Und in einer Zeit, in der Suchmaschinen nach wie vor einem aufgedrehten Feuerwehrschlauch gleichen, an dem man seinen Wissensdurst zu stillen versucht, ist auch die hergebrachte Exklusivität eines Berufsbilds wie das des Journalisten nicht mehr zu halten (wohlgemerkt: die Exklusivität, nicht das Berufsbild). Es wäre schlichtweg unverantwortlich. Was bisher ein Ausbildungsberuf war – der versierte Umgang mit Nachrichten, Recherche, Verfeinerung des Gespürs für Fakes und Fakten – muss heute eine Anforderung an die Allgemeinbildung werden. Ähnlich stehen die Wissenschaften in der Pflicht, ihre in Jahrhunderten entwickelten Organisationsweisen für Geistesgüter (und natürlich diese selbst) als kulturelle Katastrophenhilfe schnellstmöglich an die gefährdeten Küsten der aufgewühlten Datenozeane zu bringen.
"Information...", seufzte ein Romanagent noch 1945, "was stimmt nicht mehr an Drogen und Weibern?". Kein Wunder, dass die Welt verrückt spielt, seitdem Information zum einzigen realen Tauschmittel geworden ist. Die richtigen Ideen zur falschen Zeit nützen aber auch nichts. Ein klassisches Beispiel ist die Web-Applikation "Third Voice", die sich im Sommer 1999 auszubreiten begann. Es war eine Zeit, zu der die ausschlaggebenden Informationen erstaunlicher Weise mit Rauchsignalen übermittelt wurden – über Feuern aus verbranntem Geld.

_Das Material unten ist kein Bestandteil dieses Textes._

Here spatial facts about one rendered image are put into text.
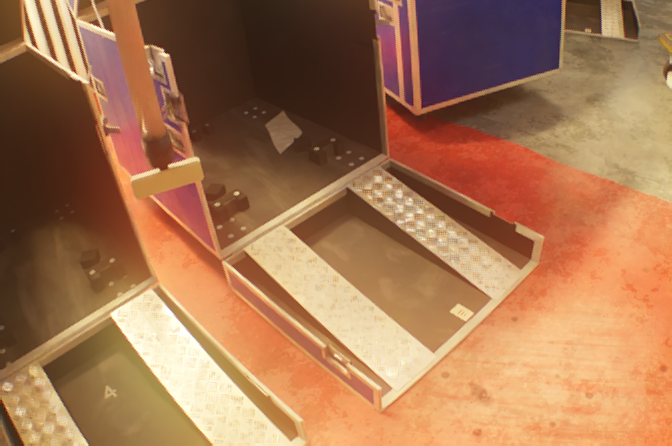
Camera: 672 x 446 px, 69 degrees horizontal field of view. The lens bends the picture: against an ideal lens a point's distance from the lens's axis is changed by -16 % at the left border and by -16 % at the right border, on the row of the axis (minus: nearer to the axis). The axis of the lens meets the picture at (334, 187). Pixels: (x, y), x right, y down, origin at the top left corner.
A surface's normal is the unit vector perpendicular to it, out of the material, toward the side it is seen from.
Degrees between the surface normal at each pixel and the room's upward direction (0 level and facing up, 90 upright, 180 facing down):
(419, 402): 0
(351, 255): 1
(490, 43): 90
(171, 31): 90
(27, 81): 90
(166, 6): 90
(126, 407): 1
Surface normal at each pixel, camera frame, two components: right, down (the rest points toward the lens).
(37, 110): 0.68, 0.36
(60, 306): -0.11, -0.81
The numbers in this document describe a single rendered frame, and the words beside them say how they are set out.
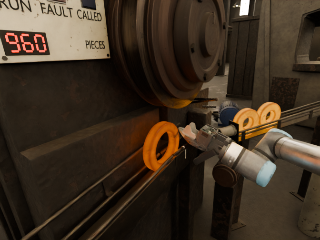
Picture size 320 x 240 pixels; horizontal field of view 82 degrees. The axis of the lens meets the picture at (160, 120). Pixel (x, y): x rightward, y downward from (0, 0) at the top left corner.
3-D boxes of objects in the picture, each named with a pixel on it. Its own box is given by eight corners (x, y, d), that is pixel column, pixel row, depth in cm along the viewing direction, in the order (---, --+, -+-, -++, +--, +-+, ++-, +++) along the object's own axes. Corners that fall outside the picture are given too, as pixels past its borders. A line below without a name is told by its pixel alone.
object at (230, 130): (215, 136, 100) (215, 126, 98) (229, 132, 102) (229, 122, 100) (222, 141, 94) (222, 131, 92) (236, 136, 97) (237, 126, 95)
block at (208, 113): (185, 153, 99) (185, 110, 91) (192, 147, 105) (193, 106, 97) (204, 158, 93) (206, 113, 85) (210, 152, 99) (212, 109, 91)
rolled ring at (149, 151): (158, 117, 60) (151, 115, 61) (143, 173, 58) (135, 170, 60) (184, 127, 75) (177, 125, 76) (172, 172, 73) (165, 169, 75)
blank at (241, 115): (232, 111, 96) (236, 113, 93) (255, 105, 101) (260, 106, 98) (231, 137, 102) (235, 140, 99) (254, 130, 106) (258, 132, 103)
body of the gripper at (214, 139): (205, 122, 76) (234, 136, 71) (199, 139, 80) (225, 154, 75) (197, 128, 70) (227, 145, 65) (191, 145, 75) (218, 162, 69)
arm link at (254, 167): (262, 188, 68) (267, 190, 59) (230, 169, 73) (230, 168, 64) (275, 166, 68) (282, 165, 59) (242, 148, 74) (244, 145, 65)
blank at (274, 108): (255, 105, 100) (260, 106, 97) (277, 98, 104) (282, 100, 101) (254, 130, 106) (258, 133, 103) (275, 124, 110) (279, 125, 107)
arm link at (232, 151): (235, 161, 74) (228, 173, 67) (224, 154, 76) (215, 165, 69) (245, 143, 70) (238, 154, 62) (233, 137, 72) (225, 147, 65)
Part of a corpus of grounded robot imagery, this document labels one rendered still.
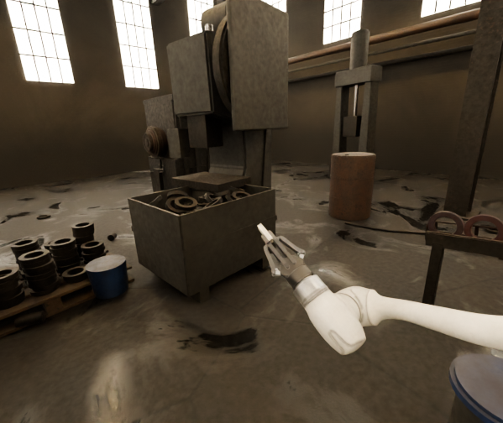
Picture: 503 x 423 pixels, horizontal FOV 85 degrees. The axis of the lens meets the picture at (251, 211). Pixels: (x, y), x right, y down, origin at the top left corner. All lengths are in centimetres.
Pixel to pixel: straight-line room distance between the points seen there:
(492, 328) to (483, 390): 61
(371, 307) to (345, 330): 15
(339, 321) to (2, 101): 910
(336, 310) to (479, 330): 29
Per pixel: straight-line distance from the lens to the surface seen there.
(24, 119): 933
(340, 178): 389
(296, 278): 82
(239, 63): 248
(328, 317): 78
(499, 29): 461
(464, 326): 75
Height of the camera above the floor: 129
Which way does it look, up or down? 17 degrees down
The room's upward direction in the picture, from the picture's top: 2 degrees counter-clockwise
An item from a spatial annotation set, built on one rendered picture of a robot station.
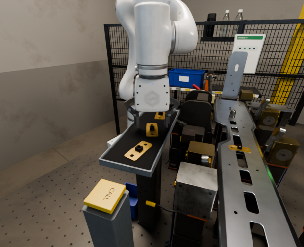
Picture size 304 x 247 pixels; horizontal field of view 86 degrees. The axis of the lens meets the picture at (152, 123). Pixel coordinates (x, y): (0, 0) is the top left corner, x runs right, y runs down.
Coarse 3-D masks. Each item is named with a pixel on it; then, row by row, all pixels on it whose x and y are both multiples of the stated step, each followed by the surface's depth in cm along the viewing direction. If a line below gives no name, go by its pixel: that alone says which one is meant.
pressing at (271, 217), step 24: (216, 120) 95; (240, 120) 96; (216, 168) 62; (240, 168) 61; (264, 168) 61; (240, 192) 52; (264, 192) 52; (240, 216) 45; (264, 216) 45; (288, 216) 45; (240, 240) 39; (288, 240) 39
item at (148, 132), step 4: (148, 124) 57; (152, 124) 57; (156, 124) 57; (148, 128) 55; (152, 128) 53; (156, 128) 55; (148, 132) 52; (152, 132) 52; (156, 132) 52; (148, 136) 50; (152, 136) 50; (156, 136) 50
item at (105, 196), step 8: (104, 184) 34; (112, 184) 34; (120, 184) 34; (96, 192) 33; (104, 192) 33; (112, 192) 33; (120, 192) 33; (88, 200) 31; (96, 200) 31; (104, 200) 31; (112, 200) 31; (96, 208) 30; (104, 208) 30; (112, 208) 30
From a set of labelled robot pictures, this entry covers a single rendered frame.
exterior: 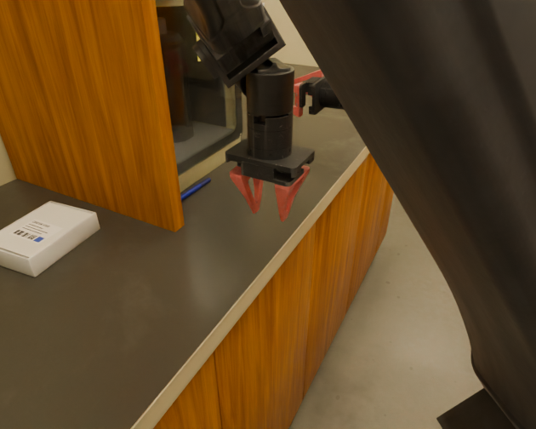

Mit "Third Voice" jedenfalls konnte man elektronische Haftnotizen an jeder beliebigen Website hinterlassen, auch ohne dass der Betreiber es merkt. Über diese unzensierten Randbemerkungen brach eine außerordentlich aufgeregte Debatte aus. Die Betreiber von Websites, vor allem Unternehmen, fürchteten sich vor Geschäftsschädigung; andere sahen darin eine verbesserte Information der Konsumenten. (Dass man ein gutes Geschäft machen konnte, auch wenn man Verrisse der eigenen Produkte in seinem Online-Laden zuließ, hatte Amazon damals gerade unter Beweis gestellt.)
Wieder andere fürchteten, Programme wie "Third Voice" würden Netsurfer dazu verleiten, ihre Meinung lieber insgeheim als offen zu äußern. Zu viele Site-Betreiber hatten Angst davor, die Kontrolle über die Kommunikation zu verlieren – echte Interaktivität als Horrorvorstellung. Kurze Zeit später war Third Voice aber wieder verschwunden. In der Blogosphäre feiert die Absicht heute fröhliche Urständ. Wobei diesmal die Gefahr aus dem Erfolg kommt. 80 Millionen Stimmen – welchen 100 oder 200 (mehr geht nicht) soll ich zuhören?